Tunggu. Tiga belas pertunjukan dibuka pada bulan April dan nominasi Tony diumumkan pada 30 April? Bagaimana itu mungkin?
Ada 60 anggota komite pencalonan Tony, yang hampir seluruhnya terdiri dari seniman teater, yang diharapkan menyaksikan setiap pertunjukan yang memenuhi syarat Tony. Dan mereka diharapkan untuk melihat semua pertunjukan tersebut sebelum memberikan suara pada nominasi; jika mereka melewatkan pertunjukan, mereka harus mengajukan banding.
Para nominasi mengatakan mereka sudah terbiasa dengan pertarungan di bulan April, namun tahun ini akan sangat sulit.
“Saat saya melihat daftar pengumuman yang sudah dikonfirmasi, saya berpikir, ‘Ya Tuhan! Itu banyak sekali!” kata Kamilah Forbes, nominasi Tony dan produser eksekutif Teater Apollo. Forbes mengatakan akan ada periode di bulan April di mana dia akan menonton pertunjukan tersebut setiap malam.
“Begini, saya selalu menginginkan lebih banyak karya seni,” katanya. “Anda hanya berharap setiap pertunjukan dapat menemukan penontonnya.”
Pun Bandhu, aktor yang juga merupakan nominasi Tony, mengatakan dia harus menolak pekerjaan untuk memastikan dia menonton semua pertunjukan sebelum para nominasi bertemu untuk memilih.

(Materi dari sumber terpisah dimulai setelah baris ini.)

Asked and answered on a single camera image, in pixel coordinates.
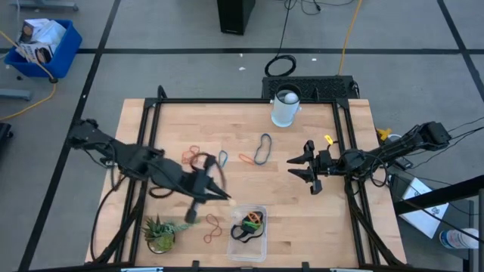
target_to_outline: yellow object
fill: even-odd
[[[379,129],[377,128],[377,132],[380,136],[380,139],[382,141],[386,140],[388,138],[388,135],[390,135],[390,133],[392,133],[392,129],[391,128],[387,128],[387,129]]]
[[[3,31],[1,31],[1,30],[0,30],[0,35],[2,35],[4,38],[7,39],[8,42],[10,42],[16,48],[18,48],[25,57],[28,57],[30,59],[30,61],[32,61],[33,63],[37,64],[40,68],[42,68],[42,70],[44,70],[48,74],[49,78],[54,79],[53,75],[45,67],[43,67],[43,65],[41,65],[36,59],[31,58],[21,47],[19,47],[17,44],[15,44],[15,42],[12,41],[10,38],[8,38],[8,36],[5,35],[5,33],[3,33]],[[10,118],[13,118],[15,116],[19,116],[20,114],[25,113],[27,110],[30,110],[34,107],[37,107],[38,105],[40,105],[40,104],[46,102],[47,100],[51,99],[54,96],[56,90],[57,90],[57,83],[54,83],[54,85],[52,87],[52,91],[49,94],[49,96],[47,96],[46,98],[44,98],[44,99],[42,99],[38,102],[35,102],[34,104],[26,107],[25,109],[21,110],[18,113],[14,113],[14,114],[11,114],[11,115],[6,116],[6,117],[1,117],[0,121],[4,121],[6,119],[10,119]]]
[[[331,139],[331,136],[326,134],[324,136],[324,138],[326,139],[326,141],[329,143],[329,145],[333,145],[333,139]]]
[[[343,52],[341,53],[341,60],[340,60],[340,68],[338,69],[338,76],[341,76],[343,72],[343,63],[345,62],[345,52],[346,46],[348,45],[349,34],[353,30],[353,25],[355,24],[356,17],[358,16],[358,11],[360,10],[362,0],[358,0],[358,5],[356,6],[355,13],[353,14],[353,18],[351,20],[351,24],[349,25],[348,32],[346,34],[345,43],[343,45]]]

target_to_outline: succulent
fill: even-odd
[[[157,215],[157,220],[148,218],[146,220],[146,226],[143,227],[144,239],[153,247],[153,250],[157,252],[167,252],[175,244],[175,233],[186,230],[193,224],[181,224],[176,225],[173,221],[167,221],[162,223],[160,216]]]

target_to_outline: gray floor
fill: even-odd
[[[0,0],[0,29],[14,36],[15,9]],[[484,48],[481,26],[484,3],[447,0],[449,12],[467,48]],[[65,18],[83,37],[82,48],[96,48],[113,0],[78,1],[80,11],[21,12],[22,18]],[[323,6],[318,16],[304,15],[299,4],[290,12],[286,48],[341,48],[356,2]],[[282,2],[259,0],[245,36],[219,32],[215,0],[122,0],[107,48],[276,48],[284,23]],[[0,39],[0,48],[8,44]],[[457,45],[434,0],[365,0],[349,48],[440,48]],[[16,270],[50,182],[93,54],[78,54],[55,97],[9,122],[15,138],[0,159],[0,270]],[[83,117],[95,118],[110,134],[116,131],[122,102],[154,96],[161,84],[170,97],[260,97],[263,68],[273,54],[104,54]],[[334,75],[338,54],[295,54],[295,76]],[[473,55],[484,73],[484,56]],[[274,68],[284,70],[284,63]],[[358,81],[369,99],[379,128],[404,133],[412,125],[436,120],[452,128],[484,116],[482,98],[463,57],[456,55],[346,56],[345,74]],[[4,69],[0,88],[33,91],[33,100],[47,96],[44,79],[17,81],[19,73]],[[25,107],[23,101],[0,100],[0,116]],[[482,174],[484,144],[480,134],[466,138],[445,154],[414,170],[416,175],[458,182]],[[414,156],[420,162],[427,156]],[[84,153],[67,160],[51,213],[32,268],[81,264],[104,170]],[[418,267],[460,270],[460,260],[428,252],[421,241],[402,231],[408,262]]]

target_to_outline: orange rubber band
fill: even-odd
[[[188,151],[184,151],[181,154],[181,163],[183,164],[188,164],[191,161],[191,158],[193,158],[195,155],[197,155],[200,152],[200,147],[196,145],[192,145],[188,148]],[[195,158],[193,163],[197,163],[198,158]]]
[[[260,224],[260,217],[255,212],[249,212],[249,214],[247,214],[247,217],[252,223]]]
[[[249,158],[248,156],[246,156],[242,153],[239,154],[239,159],[242,160],[243,162],[247,162],[250,165],[256,164],[252,158]]]
[[[198,154],[200,152],[200,147],[196,145],[192,145],[190,146],[190,148],[188,148],[188,150],[190,150],[194,154]]]

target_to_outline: clear plastic container
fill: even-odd
[[[228,239],[227,257],[233,261],[254,261],[263,262],[267,255],[267,210],[264,206],[258,205],[240,205],[232,209],[232,222],[230,229],[237,224],[239,225],[242,219],[247,216],[249,212],[261,212],[263,214],[262,221],[264,222],[264,233],[261,237],[251,239],[247,243],[242,243],[239,240],[234,240],[232,237]],[[253,235],[260,234],[262,228],[257,230]]]

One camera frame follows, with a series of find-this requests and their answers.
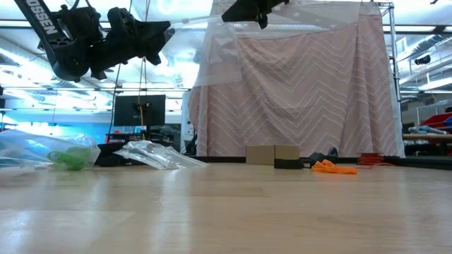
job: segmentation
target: ceiling
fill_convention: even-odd
[[[58,11],[60,5],[66,4],[72,6],[74,0],[45,0],[49,9],[52,11]],[[120,8],[131,8],[132,15],[138,20],[171,20],[179,22],[185,18],[197,18],[202,16],[208,16],[212,8],[213,0],[151,0],[148,15],[146,17],[146,0],[133,0],[132,3],[129,0],[90,0],[90,4],[96,8],[97,12],[101,14],[101,20],[107,21],[107,12],[110,8],[118,6]],[[414,24],[414,25],[449,25],[452,24],[452,0],[439,0],[436,4],[429,4],[429,0],[395,0],[395,21],[397,24]],[[79,7],[85,6],[84,0],[81,0]],[[5,20],[25,20],[25,17],[16,6],[14,0],[1,0],[0,1],[0,17]],[[383,23],[387,24],[388,15],[383,17]],[[197,25],[191,28],[178,29],[172,39],[165,45],[165,48],[161,52],[163,64],[155,67],[152,64],[147,63],[146,69],[141,71],[142,61],[141,59],[132,59],[129,64],[121,66],[119,73],[119,84],[124,84],[128,87],[139,87],[140,80],[142,83],[147,83],[148,88],[155,89],[189,89],[193,86],[196,75],[198,73],[198,64],[195,61],[196,54],[199,54],[203,50],[203,40],[205,36],[204,26]],[[423,40],[426,35],[423,36],[411,36],[403,35],[398,36],[397,40],[406,40],[407,45],[410,46]],[[29,66],[33,68],[46,68],[48,71],[48,65],[45,63],[45,55],[37,49],[39,38],[35,32],[29,28],[3,28],[0,29],[0,48],[11,52],[12,54],[19,55],[22,60],[25,59],[26,64],[21,67],[21,75],[27,75],[30,71]],[[385,36],[386,44],[391,45],[391,37]],[[447,54],[447,49],[434,48],[430,49],[432,55],[444,56]],[[401,66],[407,68],[406,63],[401,63]],[[79,84],[64,83],[58,84],[58,80],[55,77],[49,79],[50,87],[56,85],[66,85],[74,87],[114,87],[114,81],[117,76],[118,68],[111,68],[106,74],[107,79],[98,81],[90,77],[90,73],[87,73]],[[442,75],[449,75],[448,71],[441,71]],[[36,77],[30,78],[27,86],[30,85],[43,85],[44,80],[35,80]],[[125,94],[134,94],[137,92],[126,92]],[[155,91],[154,93],[165,93],[169,97],[170,109],[179,110],[182,104],[182,92],[165,90]],[[46,95],[41,91],[40,93],[31,94],[32,97],[36,96],[41,98],[52,96]],[[76,100],[84,99],[81,107],[97,109],[109,109],[111,108],[112,93],[111,92],[86,92],[85,94],[70,92],[68,96],[76,98]],[[14,96],[20,99],[30,99],[30,97],[24,97],[24,93],[15,93],[8,95],[11,99]],[[50,99],[47,100],[49,104],[44,104],[44,107],[48,107],[54,103]]]

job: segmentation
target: computer monitor
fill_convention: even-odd
[[[144,126],[165,124],[166,95],[140,96]],[[114,126],[141,126],[138,96],[117,96],[114,103]]]

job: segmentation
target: pink curtain
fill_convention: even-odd
[[[243,80],[192,90],[200,156],[244,156],[247,145],[298,145],[396,155],[381,16],[328,32],[237,39]]]

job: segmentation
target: cardboard box
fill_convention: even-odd
[[[273,166],[275,159],[299,159],[299,149],[295,145],[247,145],[246,163]]]

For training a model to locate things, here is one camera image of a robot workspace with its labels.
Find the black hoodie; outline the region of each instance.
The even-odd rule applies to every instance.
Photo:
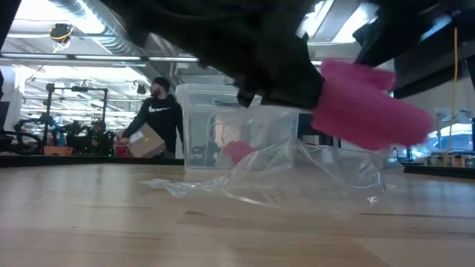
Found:
[[[168,95],[166,99],[151,97],[146,99],[134,121],[122,135],[129,138],[135,134],[145,123],[165,141],[166,150],[175,153],[177,146],[177,129],[183,144],[183,114],[177,100]]]

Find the table surface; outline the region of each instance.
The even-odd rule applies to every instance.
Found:
[[[193,177],[159,165],[1,169],[1,266],[474,265],[474,180],[405,174],[387,181],[390,201],[342,219],[187,202],[139,184],[154,178]]]

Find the transparent storage container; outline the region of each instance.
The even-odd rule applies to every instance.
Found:
[[[226,170],[223,148],[245,142],[261,150],[297,137],[297,110],[260,106],[250,108],[237,100],[238,89],[227,85],[179,85],[176,97],[183,109],[185,168],[187,171]]]

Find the pink object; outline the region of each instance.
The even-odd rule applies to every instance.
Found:
[[[373,151],[427,138],[432,116],[382,92],[392,88],[392,72],[327,60],[321,74],[326,81],[311,110],[314,129]]]
[[[239,163],[239,161],[241,161],[247,155],[254,152],[256,152],[255,148],[241,141],[231,141],[223,148],[224,156],[231,160],[234,164]]]

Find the person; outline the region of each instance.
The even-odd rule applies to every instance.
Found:
[[[169,91],[170,82],[167,79],[163,77],[154,79],[150,87],[151,97],[144,101],[139,113],[122,134],[120,142],[128,144],[130,136],[148,123],[165,141],[166,151],[160,156],[175,158],[177,129],[183,144],[183,113],[174,96],[168,94]]]

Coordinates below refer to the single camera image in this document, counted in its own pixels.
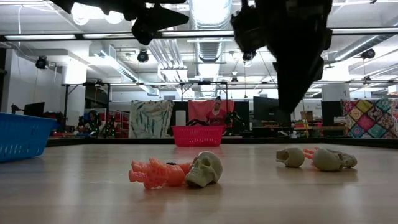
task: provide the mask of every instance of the toy skull
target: toy skull
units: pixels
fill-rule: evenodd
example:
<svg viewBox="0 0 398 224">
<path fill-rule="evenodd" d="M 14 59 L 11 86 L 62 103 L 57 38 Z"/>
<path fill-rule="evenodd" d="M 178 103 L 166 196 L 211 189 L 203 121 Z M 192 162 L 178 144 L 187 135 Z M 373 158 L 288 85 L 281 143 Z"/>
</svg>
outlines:
<svg viewBox="0 0 398 224">
<path fill-rule="evenodd" d="M 185 176 L 185 183 L 206 187 L 209 183 L 217 182 L 222 173 L 220 159 L 212 152 L 201 152 L 194 158 L 190 171 Z"/>
<path fill-rule="evenodd" d="M 343 163 L 344 167 L 351 168 L 351 167 L 354 167 L 354 166 L 356 166 L 358 164 L 355 156 L 353 156 L 353 155 L 350 155 L 350 154 L 345 153 L 345 152 L 334 151 L 334 150 L 331 150 L 331 149 L 327 149 L 327 151 L 332 152 L 332 153 L 341 153 L 341 155 L 343 156 L 343 160 L 344 160 L 344 163 Z"/>
<path fill-rule="evenodd" d="M 330 149 L 318 149 L 313 154 L 313 165 L 321 171 L 342 171 L 357 164 L 354 156 Z"/>
<path fill-rule="evenodd" d="M 299 148 L 290 147 L 276 151 L 276 161 L 283 162 L 287 167 L 300 167 L 304 160 L 304 153 Z"/>
</svg>

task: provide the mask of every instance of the pink basket
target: pink basket
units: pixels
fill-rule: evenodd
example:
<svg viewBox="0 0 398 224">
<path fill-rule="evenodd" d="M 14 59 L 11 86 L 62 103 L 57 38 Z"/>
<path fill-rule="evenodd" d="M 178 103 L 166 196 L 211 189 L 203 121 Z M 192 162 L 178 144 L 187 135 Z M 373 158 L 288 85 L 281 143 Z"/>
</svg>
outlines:
<svg viewBox="0 0 398 224">
<path fill-rule="evenodd" d="M 224 126 L 172 126 L 177 146 L 219 146 Z"/>
</svg>

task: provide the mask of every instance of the cardboard box
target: cardboard box
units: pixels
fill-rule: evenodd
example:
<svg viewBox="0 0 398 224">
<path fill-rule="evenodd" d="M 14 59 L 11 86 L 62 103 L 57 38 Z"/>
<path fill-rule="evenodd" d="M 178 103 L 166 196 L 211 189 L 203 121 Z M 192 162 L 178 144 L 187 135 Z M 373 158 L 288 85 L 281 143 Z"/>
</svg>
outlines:
<svg viewBox="0 0 398 224">
<path fill-rule="evenodd" d="M 313 121 L 312 111 L 306 111 L 305 114 L 304 111 L 301 111 L 300 114 L 302 120 Z"/>
</svg>

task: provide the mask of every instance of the table surface
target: table surface
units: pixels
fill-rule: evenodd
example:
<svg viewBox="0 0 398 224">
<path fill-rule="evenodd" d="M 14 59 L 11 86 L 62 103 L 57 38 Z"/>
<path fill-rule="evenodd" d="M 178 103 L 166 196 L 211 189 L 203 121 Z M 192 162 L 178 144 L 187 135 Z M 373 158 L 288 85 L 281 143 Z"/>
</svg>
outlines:
<svg viewBox="0 0 398 224">
<path fill-rule="evenodd" d="M 398 151 L 336 145 L 358 165 L 319 172 L 306 160 L 289 169 L 275 161 L 286 145 L 79 145 L 0 164 L 0 223 L 398 223 Z M 130 183 L 132 159 L 189 162 L 219 155 L 224 172 L 204 189 L 144 190 Z"/>
</svg>

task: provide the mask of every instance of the orange plastic bones
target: orange plastic bones
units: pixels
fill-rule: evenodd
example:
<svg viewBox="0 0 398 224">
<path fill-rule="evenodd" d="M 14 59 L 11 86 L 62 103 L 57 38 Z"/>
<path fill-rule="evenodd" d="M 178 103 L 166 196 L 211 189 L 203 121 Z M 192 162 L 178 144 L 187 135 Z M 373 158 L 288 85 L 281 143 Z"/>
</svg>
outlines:
<svg viewBox="0 0 398 224">
<path fill-rule="evenodd" d="M 304 156 L 305 156 L 307 159 L 313 159 L 313 153 L 314 153 L 316 150 L 318 150 L 318 149 L 319 149 L 318 147 L 314 147 L 313 149 L 303 149 Z"/>
<path fill-rule="evenodd" d="M 164 162 L 150 158 L 149 162 L 131 162 L 129 179 L 131 182 L 140 182 L 146 189 L 161 187 L 167 184 L 172 187 L 181 186 L 185 175 L 189 172 L 188 164 L 165 164 Z"/>
</svg>

“Pada dasarnya Anda harus mengosongkan kalender Anda,” katanya. “Saya melihat menjadi nominasi sebagai sebuah tanggung jawab dan kehormatan besar, jadi saya melakukan apa yang diperlukan, dan tentu saja saya menyukai teater. Tapi saya juga senang ini adalah tahun terakhir saya.”